WHAT THE EXERCISE ASKS — From the entries below, gather each line containing the word "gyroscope".

== Segment start ==

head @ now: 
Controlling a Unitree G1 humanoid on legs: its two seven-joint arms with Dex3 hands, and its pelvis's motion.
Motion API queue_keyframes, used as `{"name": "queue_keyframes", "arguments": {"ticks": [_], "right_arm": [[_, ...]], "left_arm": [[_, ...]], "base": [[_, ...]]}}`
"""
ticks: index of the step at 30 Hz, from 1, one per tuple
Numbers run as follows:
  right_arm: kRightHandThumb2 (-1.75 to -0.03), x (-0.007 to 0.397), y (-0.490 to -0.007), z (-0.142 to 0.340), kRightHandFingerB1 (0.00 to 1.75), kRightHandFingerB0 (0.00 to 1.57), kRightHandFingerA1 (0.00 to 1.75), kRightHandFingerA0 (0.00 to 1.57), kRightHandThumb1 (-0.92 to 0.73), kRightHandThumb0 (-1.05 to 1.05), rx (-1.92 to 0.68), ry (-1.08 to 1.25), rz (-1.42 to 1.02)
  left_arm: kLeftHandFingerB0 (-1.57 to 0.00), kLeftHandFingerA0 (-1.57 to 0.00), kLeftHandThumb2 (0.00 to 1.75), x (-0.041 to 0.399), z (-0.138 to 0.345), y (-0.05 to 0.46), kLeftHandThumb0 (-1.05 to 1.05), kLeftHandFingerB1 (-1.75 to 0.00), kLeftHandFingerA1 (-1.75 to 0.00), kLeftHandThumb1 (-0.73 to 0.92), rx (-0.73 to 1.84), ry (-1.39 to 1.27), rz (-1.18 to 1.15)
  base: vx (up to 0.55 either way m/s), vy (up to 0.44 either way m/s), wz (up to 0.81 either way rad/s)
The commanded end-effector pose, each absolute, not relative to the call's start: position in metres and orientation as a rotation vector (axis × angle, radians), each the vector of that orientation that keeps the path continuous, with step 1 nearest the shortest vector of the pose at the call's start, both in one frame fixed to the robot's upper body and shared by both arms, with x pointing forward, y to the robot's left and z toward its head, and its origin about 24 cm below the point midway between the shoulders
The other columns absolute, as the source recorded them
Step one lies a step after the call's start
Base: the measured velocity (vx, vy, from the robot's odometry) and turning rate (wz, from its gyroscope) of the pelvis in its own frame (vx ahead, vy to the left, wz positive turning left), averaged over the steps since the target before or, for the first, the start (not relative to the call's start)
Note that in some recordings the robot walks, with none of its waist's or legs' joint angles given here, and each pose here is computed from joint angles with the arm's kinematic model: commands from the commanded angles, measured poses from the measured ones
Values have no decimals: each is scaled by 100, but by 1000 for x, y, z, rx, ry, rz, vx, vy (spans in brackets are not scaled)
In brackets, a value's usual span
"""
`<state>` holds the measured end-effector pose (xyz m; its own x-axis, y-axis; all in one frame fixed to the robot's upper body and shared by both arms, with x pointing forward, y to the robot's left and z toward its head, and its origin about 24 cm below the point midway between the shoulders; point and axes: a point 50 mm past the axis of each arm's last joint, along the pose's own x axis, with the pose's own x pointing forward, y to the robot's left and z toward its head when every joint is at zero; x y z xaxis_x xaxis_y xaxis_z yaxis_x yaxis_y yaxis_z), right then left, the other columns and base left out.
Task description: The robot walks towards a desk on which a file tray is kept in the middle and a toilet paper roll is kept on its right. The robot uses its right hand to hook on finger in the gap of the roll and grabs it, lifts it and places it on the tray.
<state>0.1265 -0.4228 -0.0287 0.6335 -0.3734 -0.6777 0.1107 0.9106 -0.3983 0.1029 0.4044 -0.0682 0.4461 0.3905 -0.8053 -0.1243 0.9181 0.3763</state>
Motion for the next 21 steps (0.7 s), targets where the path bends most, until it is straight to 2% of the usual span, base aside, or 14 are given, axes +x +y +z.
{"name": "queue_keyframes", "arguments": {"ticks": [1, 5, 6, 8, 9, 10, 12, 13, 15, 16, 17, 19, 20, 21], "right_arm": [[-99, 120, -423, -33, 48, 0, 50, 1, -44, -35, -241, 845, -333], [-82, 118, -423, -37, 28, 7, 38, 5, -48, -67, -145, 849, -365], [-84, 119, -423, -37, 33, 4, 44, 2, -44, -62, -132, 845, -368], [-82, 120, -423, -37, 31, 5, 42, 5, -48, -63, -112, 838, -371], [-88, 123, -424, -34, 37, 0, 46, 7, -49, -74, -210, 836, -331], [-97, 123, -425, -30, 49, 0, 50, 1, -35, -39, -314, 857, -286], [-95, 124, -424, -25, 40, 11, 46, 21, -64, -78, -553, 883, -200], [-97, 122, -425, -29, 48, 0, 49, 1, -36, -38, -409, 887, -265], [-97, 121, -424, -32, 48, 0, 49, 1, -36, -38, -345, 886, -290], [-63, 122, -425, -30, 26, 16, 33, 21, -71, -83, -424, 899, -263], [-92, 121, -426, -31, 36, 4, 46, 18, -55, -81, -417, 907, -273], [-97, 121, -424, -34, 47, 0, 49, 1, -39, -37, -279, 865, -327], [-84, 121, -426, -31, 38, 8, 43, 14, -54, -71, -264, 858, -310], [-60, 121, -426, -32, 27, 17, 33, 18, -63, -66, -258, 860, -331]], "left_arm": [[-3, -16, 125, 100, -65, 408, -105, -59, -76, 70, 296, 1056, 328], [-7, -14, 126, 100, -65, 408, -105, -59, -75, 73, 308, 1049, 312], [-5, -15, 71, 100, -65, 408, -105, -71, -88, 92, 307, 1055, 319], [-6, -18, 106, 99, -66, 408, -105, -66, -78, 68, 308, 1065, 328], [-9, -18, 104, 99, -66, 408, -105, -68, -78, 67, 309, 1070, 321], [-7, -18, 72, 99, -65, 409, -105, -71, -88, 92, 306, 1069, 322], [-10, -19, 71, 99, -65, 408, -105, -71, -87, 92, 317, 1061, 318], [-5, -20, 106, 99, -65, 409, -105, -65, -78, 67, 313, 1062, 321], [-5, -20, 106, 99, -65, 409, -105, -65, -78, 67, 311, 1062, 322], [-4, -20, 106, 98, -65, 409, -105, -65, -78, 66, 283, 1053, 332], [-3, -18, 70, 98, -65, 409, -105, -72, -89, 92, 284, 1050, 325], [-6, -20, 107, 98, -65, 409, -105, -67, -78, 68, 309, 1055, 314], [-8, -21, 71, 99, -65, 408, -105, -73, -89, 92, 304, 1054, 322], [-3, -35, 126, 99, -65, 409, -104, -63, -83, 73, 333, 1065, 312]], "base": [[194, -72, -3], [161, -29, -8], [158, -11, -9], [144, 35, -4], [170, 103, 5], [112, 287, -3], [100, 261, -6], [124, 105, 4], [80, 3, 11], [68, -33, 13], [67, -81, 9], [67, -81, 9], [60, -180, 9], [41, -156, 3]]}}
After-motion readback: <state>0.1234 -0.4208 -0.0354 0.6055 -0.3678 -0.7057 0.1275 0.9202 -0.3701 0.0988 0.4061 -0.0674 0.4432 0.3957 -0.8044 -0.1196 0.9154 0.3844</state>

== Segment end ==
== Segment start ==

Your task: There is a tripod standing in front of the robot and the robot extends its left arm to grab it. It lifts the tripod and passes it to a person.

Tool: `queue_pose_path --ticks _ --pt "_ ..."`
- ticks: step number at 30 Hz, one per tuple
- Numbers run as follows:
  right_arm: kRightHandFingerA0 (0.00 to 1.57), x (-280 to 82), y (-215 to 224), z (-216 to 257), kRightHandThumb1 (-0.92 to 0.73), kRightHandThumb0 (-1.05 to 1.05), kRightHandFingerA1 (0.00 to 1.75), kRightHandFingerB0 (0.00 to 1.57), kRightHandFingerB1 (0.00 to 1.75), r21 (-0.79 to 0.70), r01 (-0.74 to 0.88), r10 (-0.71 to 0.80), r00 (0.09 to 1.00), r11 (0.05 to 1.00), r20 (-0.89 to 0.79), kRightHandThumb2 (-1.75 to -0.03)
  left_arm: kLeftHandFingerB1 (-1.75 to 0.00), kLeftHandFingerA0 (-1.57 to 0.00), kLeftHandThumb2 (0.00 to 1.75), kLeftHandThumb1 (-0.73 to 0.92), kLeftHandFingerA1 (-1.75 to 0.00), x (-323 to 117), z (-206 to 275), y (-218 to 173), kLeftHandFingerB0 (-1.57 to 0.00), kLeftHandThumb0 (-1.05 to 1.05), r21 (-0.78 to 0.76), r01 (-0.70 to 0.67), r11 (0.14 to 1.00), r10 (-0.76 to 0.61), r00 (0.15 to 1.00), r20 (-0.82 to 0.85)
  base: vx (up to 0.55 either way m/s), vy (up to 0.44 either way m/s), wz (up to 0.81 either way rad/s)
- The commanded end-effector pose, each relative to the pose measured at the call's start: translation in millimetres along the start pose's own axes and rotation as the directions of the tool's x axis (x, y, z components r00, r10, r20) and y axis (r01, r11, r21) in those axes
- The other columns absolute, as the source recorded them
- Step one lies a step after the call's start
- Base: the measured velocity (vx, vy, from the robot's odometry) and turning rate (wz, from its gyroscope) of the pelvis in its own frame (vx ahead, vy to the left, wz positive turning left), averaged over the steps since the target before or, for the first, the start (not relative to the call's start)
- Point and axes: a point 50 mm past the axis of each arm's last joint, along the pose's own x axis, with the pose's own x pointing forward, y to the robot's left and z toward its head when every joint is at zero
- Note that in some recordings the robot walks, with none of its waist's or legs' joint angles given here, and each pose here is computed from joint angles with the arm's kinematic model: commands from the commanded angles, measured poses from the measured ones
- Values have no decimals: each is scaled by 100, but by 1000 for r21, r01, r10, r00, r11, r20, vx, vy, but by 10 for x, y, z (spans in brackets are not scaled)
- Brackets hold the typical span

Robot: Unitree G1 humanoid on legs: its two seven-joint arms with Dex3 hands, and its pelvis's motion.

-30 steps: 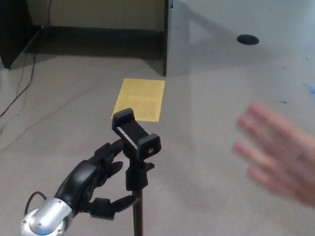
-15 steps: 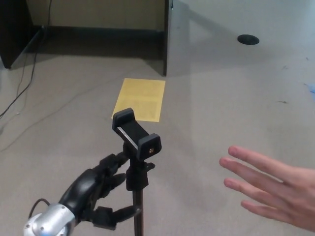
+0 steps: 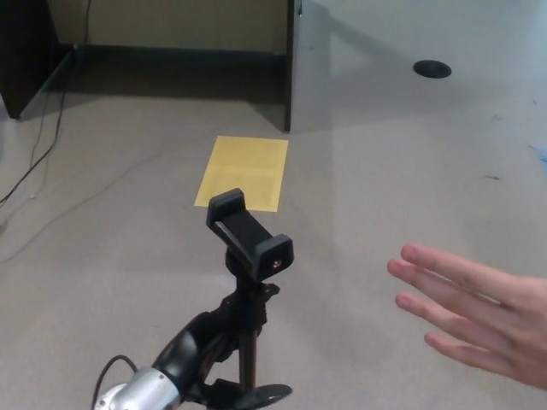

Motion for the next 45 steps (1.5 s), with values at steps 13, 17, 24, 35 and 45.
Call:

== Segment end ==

RESULT FOR THIS EXERCISE —
Base: the measured velocity (vx, vy, from the robot's odometry) and turning rate (wz, from its gyroscope) of the pelvis in its own frame (vx ahead, vy to the left, wz positive turning left), averaged over the steps since the target before or, for the first, the start (not relative to the call's start)
- Base: the measured velocity (vx, vy, from the robot's odometry) and turning rate (wz, from its gyroscope) of the pelvis in its own frame (vx ahead, vy to the left, wz positive turning left), averaged over the steps since the target before or, for the first, the start (not relative to the call's start)

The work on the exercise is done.